Dans le second chapitre qu’il écrit aux Philippiens, Paul dresse le portrait de l’être qui, mettant ses pas dans ceux du Christ, s’engage à vivre l’Évangile, selon l’Esprit du Ressuscité. Il s’agit donc d’un véritable programme de « vie spirituelle ». Le maître mot de ce passage est la recherche de la communion, dans une unité qui n’est pas l’uniformité. En un mot comme en cent, cette communion ne se construit pas sur des idées, mais sur le geste de dépréoccupation de soi qui est celui du Christ, qui s’est « vidé » de lui-même, ce que les théologiens appellent la « kénose ».
S’il est question de consolation ou d’encouragement (paraklèsis, de la même famille que le nom de l’Esprit Saint consolateur, le Paraclet), de communion dans l’Esprit, de charité (agapè), de tendresse, celle qui vient des entrailles, et de joie, il n’est nullement question de dons « spirituels » qui feraient quitter la condition incarnée. Le don unique de l’Esprit est la charité qui unit ceux qui tentent de s’intéresser à ce qui se passe autour d’eux. Matthieu, au chapitre 25 de son évangile, nous en a donné l’exemple le plus parlant : « Ce que vous avez fait à l’un des plus petits de mes frères, c’est à moi que vous l’avez fait » (Matthieu 25,40)
Paul a un mot très fort : « le Christ ne retint pas jalousement – littéralement : ‘‘comme une proie à saisir’’ – le rang qui l’égalait à Dieu’ ». Les « progrès » dans la vie spirituelle peuvent facilement devenir « une proie à saisir », pour ceux qui s’y risquent. Le temps et la vie peuvent au contraire nous apprendre que la suite du Christ opère ce que Yves Cattin appelait la « déprivatisation de la vie intérieure du croyant », sa « désintériorisation[1] ».

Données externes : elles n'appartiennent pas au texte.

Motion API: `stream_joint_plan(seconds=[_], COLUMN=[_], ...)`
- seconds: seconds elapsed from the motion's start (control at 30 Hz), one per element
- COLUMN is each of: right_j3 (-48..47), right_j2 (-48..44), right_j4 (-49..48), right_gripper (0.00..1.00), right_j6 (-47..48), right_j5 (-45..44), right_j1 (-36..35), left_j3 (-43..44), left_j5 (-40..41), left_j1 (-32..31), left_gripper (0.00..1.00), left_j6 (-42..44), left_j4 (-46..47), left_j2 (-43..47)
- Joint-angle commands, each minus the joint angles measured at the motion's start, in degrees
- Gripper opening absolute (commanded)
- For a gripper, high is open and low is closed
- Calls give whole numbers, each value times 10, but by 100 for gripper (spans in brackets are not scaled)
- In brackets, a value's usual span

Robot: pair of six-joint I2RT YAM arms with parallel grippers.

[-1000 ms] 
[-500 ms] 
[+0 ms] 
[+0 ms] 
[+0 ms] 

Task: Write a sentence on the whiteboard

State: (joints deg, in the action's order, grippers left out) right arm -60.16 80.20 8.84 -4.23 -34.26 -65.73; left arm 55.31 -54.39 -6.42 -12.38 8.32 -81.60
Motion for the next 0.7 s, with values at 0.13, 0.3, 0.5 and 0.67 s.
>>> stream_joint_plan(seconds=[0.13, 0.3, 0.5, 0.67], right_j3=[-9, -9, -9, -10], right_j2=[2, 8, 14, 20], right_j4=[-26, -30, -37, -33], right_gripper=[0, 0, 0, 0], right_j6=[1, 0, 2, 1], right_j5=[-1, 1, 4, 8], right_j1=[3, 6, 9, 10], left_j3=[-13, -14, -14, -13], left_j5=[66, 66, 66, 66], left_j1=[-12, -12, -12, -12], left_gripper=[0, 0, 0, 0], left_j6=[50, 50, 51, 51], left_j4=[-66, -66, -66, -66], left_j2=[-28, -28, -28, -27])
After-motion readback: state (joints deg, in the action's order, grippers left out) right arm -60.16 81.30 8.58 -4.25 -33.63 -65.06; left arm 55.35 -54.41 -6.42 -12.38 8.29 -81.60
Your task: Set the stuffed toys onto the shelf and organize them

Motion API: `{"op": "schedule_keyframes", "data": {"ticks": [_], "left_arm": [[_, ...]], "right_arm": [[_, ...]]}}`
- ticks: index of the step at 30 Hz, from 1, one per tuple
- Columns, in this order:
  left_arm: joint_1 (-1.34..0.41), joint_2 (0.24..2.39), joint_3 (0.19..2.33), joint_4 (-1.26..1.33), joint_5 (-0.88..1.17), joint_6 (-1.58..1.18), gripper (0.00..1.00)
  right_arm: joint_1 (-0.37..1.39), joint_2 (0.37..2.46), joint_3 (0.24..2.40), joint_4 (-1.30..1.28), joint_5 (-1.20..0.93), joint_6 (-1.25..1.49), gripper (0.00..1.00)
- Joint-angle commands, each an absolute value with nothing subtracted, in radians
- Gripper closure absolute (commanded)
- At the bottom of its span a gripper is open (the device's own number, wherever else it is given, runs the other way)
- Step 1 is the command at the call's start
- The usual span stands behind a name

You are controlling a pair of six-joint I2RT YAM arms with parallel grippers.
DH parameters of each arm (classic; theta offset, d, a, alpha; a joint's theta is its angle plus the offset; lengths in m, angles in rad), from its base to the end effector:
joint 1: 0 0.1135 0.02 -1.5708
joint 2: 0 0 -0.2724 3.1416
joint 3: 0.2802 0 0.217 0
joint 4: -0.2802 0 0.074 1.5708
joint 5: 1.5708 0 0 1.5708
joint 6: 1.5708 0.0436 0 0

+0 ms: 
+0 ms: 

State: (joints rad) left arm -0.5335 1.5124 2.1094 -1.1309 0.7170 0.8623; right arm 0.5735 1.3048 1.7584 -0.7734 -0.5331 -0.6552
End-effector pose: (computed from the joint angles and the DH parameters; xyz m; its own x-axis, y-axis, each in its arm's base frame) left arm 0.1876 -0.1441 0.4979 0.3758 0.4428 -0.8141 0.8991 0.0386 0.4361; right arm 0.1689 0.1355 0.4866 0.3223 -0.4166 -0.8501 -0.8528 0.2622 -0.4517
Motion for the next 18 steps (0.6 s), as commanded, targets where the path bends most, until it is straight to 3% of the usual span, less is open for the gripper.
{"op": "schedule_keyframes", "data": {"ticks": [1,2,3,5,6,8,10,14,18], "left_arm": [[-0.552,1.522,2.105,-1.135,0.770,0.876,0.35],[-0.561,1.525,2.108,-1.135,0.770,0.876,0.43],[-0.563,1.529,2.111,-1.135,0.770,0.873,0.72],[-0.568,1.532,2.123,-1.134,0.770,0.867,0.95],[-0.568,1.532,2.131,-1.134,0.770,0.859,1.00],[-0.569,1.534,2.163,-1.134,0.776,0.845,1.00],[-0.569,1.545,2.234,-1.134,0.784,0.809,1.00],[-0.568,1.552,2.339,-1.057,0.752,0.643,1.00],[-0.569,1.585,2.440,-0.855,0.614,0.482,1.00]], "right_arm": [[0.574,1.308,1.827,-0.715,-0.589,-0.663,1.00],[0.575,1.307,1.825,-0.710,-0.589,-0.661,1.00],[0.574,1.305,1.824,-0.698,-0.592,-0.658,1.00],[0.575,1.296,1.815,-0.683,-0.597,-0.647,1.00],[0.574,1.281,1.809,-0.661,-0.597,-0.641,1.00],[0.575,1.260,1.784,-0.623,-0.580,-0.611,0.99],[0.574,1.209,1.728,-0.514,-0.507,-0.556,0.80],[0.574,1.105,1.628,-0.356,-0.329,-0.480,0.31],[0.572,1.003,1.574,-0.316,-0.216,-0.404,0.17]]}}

Autrement dit, il s’agit d’une vie « dans l’Esprit » – et donc spirituelle – bien paradoxale, car elle ne se joue pas dans les hauteurs, mais à raz de terre, là où s’est tenu le Christ qui a « renoncé au rang qui l’égalait à Dieu ». Nous n’en avons jamais fini d’entendre cette affirmation qui fait de la foi chrétienne une réalité étonnante : la vie spirituelle chrétienne n’est pas une échelle qui se monte mais qui se descend. Les plus grands mystiques, les authentiques, comme Thérèse d’Avila, sont des gens pratiques qui ont eu les pieds sur terre. Quand nous nous y risquons, l’attention au réel fait prendre conscience que ceux qui nous entourent – à commencer par ceux qui ne partagent pas nécessairement notre foi – ont beaucoup de talents, de ressources dans l’attention aux autres, la générosité et le désintéressement de soi.
Paul vient persuader les siens que le modèle de l’oubli de soi dont le Christ est la parfaite incarnation n’est pas du tout au-dessus de nos forces. Il suffit de regarder des parents qui s’occupent de leur tout jeune enfant. Leur vie est désormais orientée vers cet être qui est là, vulnérable, et les requiert, et c’est leur joie, même si certains jours c’est une joie fatiguée. Voilà ce qu’est la vie spirituelle : l’oubli de soi pour l’autre qui est là et nous requiert. Le poids de joie profonde et de gloire donné à ces instants où nous avons été authentiquement présents à l’autre n’est que l’infime prémice de cette gloire promise par le Père à ceux qui tentent de vivre de l’Esprit du Christ. Il n’est jamais trop tard pour essayer.
[1] Yves Cattin, « Le poème impossible », Lumière et vie, n° 207, 1992, pp. 5-19.